Koguashvili chose to cast many of the roles from within the Russian/Georgian/Kazakh-speaking residents of the neighbourhood and shot on location there too. This brings authenticity to the scenes and is emphasised when his camera lingers from a distance on ordinary people pausing for a cigarette with friends on a park bench or visiting the grocery store for provisions. The signs on the walls are not in English, nor is the buzzing conversation of passers-by. We are at the same time in familiar American surroundings, and yet not. The sense of alienation is overwhelming.
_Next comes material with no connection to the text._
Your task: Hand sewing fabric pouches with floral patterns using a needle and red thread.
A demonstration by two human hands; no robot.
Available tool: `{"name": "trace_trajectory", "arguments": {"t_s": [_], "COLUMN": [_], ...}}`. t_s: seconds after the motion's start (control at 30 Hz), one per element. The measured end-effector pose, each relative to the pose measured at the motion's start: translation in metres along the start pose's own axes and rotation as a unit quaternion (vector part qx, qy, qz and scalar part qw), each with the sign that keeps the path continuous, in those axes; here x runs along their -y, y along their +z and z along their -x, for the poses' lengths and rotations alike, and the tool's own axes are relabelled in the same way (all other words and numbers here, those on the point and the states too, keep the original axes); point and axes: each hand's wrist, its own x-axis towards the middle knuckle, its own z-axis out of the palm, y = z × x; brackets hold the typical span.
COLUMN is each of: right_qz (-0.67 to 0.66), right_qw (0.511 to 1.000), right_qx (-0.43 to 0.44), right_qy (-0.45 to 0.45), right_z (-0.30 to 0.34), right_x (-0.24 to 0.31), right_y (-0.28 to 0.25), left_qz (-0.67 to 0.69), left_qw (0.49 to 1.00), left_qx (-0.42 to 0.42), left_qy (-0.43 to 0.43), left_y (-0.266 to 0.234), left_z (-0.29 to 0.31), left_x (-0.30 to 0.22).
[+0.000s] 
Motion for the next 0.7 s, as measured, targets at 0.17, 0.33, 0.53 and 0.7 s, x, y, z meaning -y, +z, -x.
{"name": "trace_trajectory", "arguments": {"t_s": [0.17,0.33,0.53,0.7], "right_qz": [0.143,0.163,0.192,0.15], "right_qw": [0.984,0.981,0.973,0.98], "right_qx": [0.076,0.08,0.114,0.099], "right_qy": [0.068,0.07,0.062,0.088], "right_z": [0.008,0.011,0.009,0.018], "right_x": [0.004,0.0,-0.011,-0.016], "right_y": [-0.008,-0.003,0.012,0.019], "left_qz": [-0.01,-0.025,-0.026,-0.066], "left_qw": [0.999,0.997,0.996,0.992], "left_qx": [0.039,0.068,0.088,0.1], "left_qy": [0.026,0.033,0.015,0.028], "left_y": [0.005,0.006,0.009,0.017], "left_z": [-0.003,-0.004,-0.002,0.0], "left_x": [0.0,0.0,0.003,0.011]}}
Among those who do have acting experience, Levan Tediashvili stands out as Kakhi, the caring and care-worn father of an adult son. Kakhi puts himself on the edge of a group, keeping himself at arm’s length from what is happening in front of his eyes, yet stoically taking everything in. It’s such a beautiful performance that it’s worth remembering that Tediashvili has only a limited acting background – but is actually a multiple Olympic gold medallist in wrestling, representing USSR in the 1970s.

Koguashvili captures the despair and hopelessness of the immigrant community onto which he trains his camera but also mines a warm vein of kinship, of culture, of humanity among the same people. Moments of shared emotion are punctuated by communal singing or dancing brought from the homeland, keeping tradition and links to home alive, but tinged with melancholy for what has been lost.

It’s a sad story which serves to remind viewers of how important the small things can be, and how few of us get to live the dream.

Brighton 4th opens in cinemas in New York on 28th January 2022 followed by Los Angeles on 11th February.